Exercise instructions:
Could you reproduce, word for word, everything below from the line containing "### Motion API" down to the line containing "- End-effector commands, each", with both of those lines included and no others?

■ ■ ■ ■ ■

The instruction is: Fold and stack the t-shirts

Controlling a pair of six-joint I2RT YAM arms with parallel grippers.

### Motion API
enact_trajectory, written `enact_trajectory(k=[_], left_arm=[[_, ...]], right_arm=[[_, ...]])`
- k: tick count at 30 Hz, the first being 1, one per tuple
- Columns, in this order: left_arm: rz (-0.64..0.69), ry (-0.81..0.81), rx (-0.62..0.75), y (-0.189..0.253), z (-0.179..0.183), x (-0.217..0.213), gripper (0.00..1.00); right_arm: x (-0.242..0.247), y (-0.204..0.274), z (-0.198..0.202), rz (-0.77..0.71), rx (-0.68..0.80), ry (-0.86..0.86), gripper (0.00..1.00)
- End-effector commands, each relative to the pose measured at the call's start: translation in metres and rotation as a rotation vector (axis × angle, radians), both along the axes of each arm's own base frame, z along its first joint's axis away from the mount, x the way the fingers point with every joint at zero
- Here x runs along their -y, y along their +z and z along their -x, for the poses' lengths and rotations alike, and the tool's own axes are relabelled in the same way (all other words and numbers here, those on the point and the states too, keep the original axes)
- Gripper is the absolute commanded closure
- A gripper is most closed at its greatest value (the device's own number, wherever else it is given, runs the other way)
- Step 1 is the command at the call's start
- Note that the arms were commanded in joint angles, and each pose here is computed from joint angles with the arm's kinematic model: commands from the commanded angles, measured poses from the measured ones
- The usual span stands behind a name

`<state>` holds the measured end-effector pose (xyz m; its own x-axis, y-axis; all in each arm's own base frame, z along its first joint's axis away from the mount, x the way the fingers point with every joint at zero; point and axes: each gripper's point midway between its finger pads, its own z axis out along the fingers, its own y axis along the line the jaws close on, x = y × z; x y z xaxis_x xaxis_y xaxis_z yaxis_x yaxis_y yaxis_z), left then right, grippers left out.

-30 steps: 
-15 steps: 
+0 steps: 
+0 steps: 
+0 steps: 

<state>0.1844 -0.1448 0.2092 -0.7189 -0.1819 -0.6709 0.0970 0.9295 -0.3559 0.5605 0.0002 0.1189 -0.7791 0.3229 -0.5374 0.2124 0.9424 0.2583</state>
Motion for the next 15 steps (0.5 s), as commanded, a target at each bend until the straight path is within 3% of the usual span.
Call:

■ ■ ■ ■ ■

Result for this task:
### Motion API
enact_trajectory, written `enact_trajectory(k=[_], left_arm=[[_, ...]], right_arm=[[_, ...]])`
- k: tick count at 30 Hz, the first being 1, one per tuple
- Columns, in this order: left_arm: rz (-0.64..0.69), ry (-0.81..0.81), rx (-0.62..0.75), y (-0.189..0.253), z (-0.179..0.183), x (-0.217..0.213), gripper (0.00..1.00); right_arm: x (-0.242..0.247), y (-0.204..0.274), z (-0.198..0.202), rz (-0.77..0.71), rx (-0.68..0.80), ry (-0.86..0.86), gripper (0.00..1.00)
- End-effector commands, each relative to the pose measured at the call's start: translation in metres and rotation as a rotation vector (axis × angle, radians), both along the axes of each arm's own base frame, z along its first joint's axis away from the mount, x the way the fingers point with every joint at zero

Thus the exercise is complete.